Прошло недели две, и наступил один из тех дней, когда события, ручьями сбегаясь отовсюду, образуют как бы водоворот некий, охватывают человека и кружат его в неожиданном хаосе своём до потери разума. В каждой жизни есть такие дни.
В тот день мы с Егором были в Василеве, объясняли мужикам, собравшимся в овине, что такое чёрная сотня и чего она добивается. Возвращались вечером, было темно и пасмурно, шли по дну Останкина лога, и вдруг сверху из холодного сумрака раздался хриплый крик;
- Эй, Егор Петров!

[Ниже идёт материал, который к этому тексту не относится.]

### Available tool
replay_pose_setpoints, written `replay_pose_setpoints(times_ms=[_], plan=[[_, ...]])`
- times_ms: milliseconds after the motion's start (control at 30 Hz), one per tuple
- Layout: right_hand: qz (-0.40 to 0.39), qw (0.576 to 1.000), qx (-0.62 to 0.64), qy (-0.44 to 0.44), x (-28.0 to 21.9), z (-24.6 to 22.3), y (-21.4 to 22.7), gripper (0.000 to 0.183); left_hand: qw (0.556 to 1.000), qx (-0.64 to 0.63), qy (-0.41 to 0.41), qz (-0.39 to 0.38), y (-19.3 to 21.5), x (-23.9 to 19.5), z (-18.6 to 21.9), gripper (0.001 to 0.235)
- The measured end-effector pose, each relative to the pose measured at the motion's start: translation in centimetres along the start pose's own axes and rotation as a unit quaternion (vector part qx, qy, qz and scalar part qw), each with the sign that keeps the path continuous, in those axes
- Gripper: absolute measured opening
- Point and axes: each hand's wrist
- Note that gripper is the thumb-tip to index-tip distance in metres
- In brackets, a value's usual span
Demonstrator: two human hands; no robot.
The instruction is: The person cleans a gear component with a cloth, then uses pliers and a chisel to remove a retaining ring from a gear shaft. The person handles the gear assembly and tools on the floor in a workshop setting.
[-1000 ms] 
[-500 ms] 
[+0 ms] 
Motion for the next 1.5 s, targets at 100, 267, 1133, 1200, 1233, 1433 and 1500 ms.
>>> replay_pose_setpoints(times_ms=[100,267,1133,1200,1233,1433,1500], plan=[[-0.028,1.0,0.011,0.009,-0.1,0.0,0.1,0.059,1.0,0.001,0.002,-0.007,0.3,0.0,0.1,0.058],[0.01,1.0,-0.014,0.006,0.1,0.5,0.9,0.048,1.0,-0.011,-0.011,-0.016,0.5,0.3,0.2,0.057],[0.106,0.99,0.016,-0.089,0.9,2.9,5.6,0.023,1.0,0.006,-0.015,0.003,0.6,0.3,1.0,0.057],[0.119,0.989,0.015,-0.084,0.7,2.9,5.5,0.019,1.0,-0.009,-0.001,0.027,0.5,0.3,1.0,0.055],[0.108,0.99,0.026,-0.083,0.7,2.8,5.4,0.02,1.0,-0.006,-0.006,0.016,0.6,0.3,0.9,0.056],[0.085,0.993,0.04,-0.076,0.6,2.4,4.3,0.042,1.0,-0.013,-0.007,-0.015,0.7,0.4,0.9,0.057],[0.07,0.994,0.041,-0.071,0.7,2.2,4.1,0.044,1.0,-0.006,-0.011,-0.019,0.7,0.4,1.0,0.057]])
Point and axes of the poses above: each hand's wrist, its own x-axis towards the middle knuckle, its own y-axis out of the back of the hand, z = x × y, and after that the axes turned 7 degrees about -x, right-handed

Поди сюда!
- Не ходи! - советует мне Егор, схватив за руку.
- Как же не пойдёшь? - говорю, видя на краю невысокого взгорья голову лошади и тёмное лицо стражника, наклонившееся вниз.
- Иди скорей! - зовёт он. - А ты, Досекин, ступай, куда идёшь!
- Ружьём балует, дьявол! - шепчет мне Егор.
Я полез вверх, цепляясь за кусты, и, когда поравнялся с конём, стражник спросил:
- Тот - ушёл?
- Ушёл.
- Мне надо сказать тебе два слова - одному тебе! Иди! Н-но, бревно!
Тронув коня, он отъехал в сторону, остановился, прислушался к чему-то и, наклоняясь к башке лошади - я стоял у морды её - говорит тихо, вяло, как сквозь сон:
- Беседа - минутная! Видишь - скоро зима. Значит - пора тебе уезжать отсюда. Уезжай, а Варвару мне уступи!
Гладил я шею коня, и рука моя, задрожав, бессильно упала.
- Что ты? В уме? - спрашиваю его. - Разве она овца?
- Отступись от неё! - продолжает он деревянным голосом, и голос этот всё больше пугает меня.
Сухим языком говорю, вздрагивая:
- Подумай, что предлагаешь!
Но он как бы не слышит моих слов.
- Для меня отступись. Прошу!
Действительно - просит, и это очень неприятно мне, странно: он вдвое сильнее меня и с оружием.
- Отступись!
У меня дрожат ноги, я боюсь его, обидно мне, и едва могу сдержать злобу, схватившую меня за сердце. Громко отвечаю ему:
- Это - нельзя.
Услышал, должно быть. Выпрямился в седле.
- Я тебя Христа ради прошу!
Не знаю, что сказать ему. Молчу, держась рукой за седло, а он медленно тянет, точно верёвками скручивая меня бездушными словами:
- Ты подумай. Вот ты - всяко в руке у меня. Опасный человек, и дана мне власть над тобой. Зашибу тебя до смерти, а скажу - сопротивлялся, и ничего не будет.